* Prompt *
Repeat the lines of the data that follow, please, starting at the first and stopping after the one with "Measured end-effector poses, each".

* Source data *
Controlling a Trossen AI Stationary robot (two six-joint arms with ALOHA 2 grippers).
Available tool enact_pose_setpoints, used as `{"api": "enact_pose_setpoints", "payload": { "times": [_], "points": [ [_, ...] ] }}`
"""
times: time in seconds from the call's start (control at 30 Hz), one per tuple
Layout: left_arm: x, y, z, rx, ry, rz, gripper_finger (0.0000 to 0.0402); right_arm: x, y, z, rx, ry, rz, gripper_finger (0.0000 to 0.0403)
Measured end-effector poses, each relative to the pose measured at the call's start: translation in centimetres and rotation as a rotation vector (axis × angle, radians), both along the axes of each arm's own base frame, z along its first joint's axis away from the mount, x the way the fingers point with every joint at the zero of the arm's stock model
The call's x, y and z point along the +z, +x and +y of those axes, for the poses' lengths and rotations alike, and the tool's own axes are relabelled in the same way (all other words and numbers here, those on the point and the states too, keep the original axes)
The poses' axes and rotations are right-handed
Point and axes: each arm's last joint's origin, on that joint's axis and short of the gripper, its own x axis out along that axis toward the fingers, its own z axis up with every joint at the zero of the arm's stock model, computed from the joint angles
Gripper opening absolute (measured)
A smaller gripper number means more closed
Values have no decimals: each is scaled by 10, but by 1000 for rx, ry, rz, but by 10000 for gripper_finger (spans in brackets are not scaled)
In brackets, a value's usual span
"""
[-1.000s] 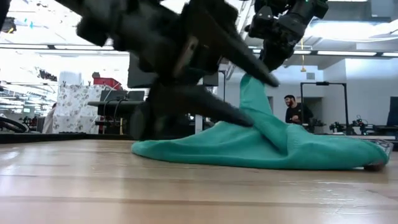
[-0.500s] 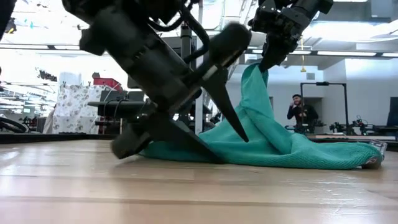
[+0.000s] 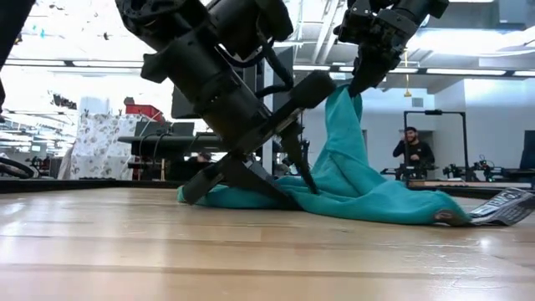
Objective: Roll towel
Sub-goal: Prepare the towel
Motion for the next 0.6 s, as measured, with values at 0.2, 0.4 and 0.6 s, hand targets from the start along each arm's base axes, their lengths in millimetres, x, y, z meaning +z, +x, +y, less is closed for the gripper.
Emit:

* Solution *
Controlling a Trossen AI Stationary robot (two six-joint arms with ALOHA 2 grippers).
Available tool enact_pose_setpoints, used as `{"api": "enact_pose_setpoints", "payload": { "times": [_], "points": [ [_, ...] ] }}`
"""
times: time in seconds from the call's start (control at 30 Hz), one per tuple
Layout: left_arm: x, y, z, rx, ry, rz, gripper_finger (0.0000 to 0.0402); right_arm: x, y, z, rx, ry, rz, gripper_finger (0.0000 to 0.0403)
Measured end-effector poses, each relative to the pose measured at the call's start: translation in centimetres and rotation as a rotation vector (axis × angle, radians), both along the axes of each arm's own base frame, z along its first joint's axis away from the mount, x the way the fingers point with every joint at the zero of the arm's stock model

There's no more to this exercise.